How I feel about mansionization doesn’t have a lot to do with this Viewpoint. If you want to read an opinion piece about that challenge, I’d suggest Ryan Bradley’s essay in the Los Angeles Times (“L.A.’s Growing Mansionization Problem,” July 28, page A-13). He cites a study which found that even with added space in a house, families tended to use the kitchen and family room all the time, but the living room, porch and more than 50 percent of the rest of the first-floor communal spaces remained almost entirely unused. He notes that the average size of a house has grown from 983 sq. ft. in 1950 to more than 2,660 sq. ft. today.

How I feel about house size, view rights, lack of green pace around a home and even property values has nothing to do with my current anger.

The two paragraphs below, inserted by Councilman Mike Bonin’s office on page 6 in the proposed 179-page zoning ordinance that was passed by the City Planning Commission on July 14, makes me ill with its inherent privilege.

“In the course of introducing the proposed changes of the BMO/BHO to the public, the Department encountered varying opposition to the prospect of more restrictive single-family development provisions, especially in the Pacific Palisades area of the city. As a result, a range of zones from re:code LA will be considered for portions of Pacific Palisades as if they were one of the Interim Control Ordinance (ICO) neighborhoods.

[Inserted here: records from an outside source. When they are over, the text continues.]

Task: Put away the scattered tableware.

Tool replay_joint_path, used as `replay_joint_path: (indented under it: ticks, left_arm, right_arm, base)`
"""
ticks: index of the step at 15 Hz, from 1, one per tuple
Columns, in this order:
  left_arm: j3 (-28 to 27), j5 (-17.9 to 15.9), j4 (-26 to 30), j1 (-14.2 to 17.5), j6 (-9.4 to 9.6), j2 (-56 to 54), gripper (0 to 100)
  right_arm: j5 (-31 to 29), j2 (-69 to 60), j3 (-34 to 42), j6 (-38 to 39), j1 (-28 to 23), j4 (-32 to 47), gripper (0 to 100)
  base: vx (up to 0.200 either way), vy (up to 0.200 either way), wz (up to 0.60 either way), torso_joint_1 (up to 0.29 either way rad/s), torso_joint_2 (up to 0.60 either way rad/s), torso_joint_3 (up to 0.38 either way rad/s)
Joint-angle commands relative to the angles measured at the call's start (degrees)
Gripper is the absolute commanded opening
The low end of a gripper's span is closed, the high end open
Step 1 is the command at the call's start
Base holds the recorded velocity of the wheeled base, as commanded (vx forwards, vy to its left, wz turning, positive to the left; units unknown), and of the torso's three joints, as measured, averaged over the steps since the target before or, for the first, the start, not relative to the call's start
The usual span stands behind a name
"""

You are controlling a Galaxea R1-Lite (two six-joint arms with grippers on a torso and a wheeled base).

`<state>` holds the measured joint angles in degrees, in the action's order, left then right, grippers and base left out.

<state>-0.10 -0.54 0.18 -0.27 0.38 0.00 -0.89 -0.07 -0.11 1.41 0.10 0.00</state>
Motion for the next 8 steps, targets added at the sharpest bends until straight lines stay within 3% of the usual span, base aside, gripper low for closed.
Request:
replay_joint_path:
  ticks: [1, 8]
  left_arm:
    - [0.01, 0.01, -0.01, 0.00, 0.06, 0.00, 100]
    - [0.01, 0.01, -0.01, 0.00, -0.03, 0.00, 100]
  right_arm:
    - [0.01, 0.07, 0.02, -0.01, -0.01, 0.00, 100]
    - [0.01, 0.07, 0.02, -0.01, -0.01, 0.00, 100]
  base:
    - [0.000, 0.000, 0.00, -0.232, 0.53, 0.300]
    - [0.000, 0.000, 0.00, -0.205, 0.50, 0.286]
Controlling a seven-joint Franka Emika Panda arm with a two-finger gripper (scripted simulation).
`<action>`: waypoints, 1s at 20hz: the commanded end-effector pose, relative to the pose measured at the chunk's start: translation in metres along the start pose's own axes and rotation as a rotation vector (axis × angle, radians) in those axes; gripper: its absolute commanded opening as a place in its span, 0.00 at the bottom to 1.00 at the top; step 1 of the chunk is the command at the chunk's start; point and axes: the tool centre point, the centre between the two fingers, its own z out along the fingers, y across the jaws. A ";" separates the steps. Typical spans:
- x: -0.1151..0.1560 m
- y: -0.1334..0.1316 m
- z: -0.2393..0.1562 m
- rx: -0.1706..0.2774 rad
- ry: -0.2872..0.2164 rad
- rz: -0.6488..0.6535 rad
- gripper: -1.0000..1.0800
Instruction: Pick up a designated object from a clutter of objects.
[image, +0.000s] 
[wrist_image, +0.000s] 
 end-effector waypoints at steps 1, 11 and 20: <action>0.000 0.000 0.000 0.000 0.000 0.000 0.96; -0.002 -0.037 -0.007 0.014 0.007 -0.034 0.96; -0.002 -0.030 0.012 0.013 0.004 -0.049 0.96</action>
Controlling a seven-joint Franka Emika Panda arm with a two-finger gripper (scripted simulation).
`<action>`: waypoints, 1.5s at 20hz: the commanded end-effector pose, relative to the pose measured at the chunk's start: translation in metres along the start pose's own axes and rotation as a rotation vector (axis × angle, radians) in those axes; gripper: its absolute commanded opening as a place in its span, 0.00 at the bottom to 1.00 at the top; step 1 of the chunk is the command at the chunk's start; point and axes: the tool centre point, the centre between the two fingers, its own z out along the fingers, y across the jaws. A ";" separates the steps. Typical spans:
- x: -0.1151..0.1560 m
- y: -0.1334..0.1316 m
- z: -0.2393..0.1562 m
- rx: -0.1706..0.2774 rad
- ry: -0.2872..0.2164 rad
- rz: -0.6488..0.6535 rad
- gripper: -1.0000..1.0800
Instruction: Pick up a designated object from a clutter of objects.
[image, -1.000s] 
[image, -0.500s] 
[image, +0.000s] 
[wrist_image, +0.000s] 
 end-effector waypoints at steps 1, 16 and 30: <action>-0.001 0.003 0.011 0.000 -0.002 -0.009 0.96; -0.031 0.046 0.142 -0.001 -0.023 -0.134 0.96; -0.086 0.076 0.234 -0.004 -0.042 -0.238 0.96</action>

“This will provide residents a choice of more permissive or more restrictive regulations. The portions of Pacific Palisades covered by the new re:code LA zones will not be subject to the BMO/BHO development standards addressed by the new zones; however, residents of specific sections of Pacific Palisades could opt to retain the BMO/BHO regulations or to become part of a different re:code LA zone from the rest of Pacific Palisades. In addition, specific plans that regulate single-family development are not subject to BMO/BHO development standards.”

This means that while families in the San Fernando Valley and other areas of Los Angeles will have to observe the new ordinance regarding home sizes, we, the people of privilege in the Palisades, will be exempt.

Many of you were probably required to read George Orwell’s Animal Farm. The book, published in England in 1945, was the tale of how animals, led by the pigs, take over the farm. In liberating themselves from the drunken farmer, all animals were initially created equal.

I remember thinking, what a cute little story about the animals. But as I read, I became more and more horrified about the treatment of those who were not defended or could not stand up for themselves.

I later learned that this “cute” story was written to reflect events leading up to the 1917 Russian revolution and into the Stalin era.

One quote in the book has stuck with me: “All animals are equal, but some animals are more equal than others.” In political terms, as Orwell implied then, and as we see today, while some governments might proclaim the equality of their citizens, they actually give power and privileges to a small elite.

Yes, Palisades residents, here in Los Angeles we are “more equal than others.”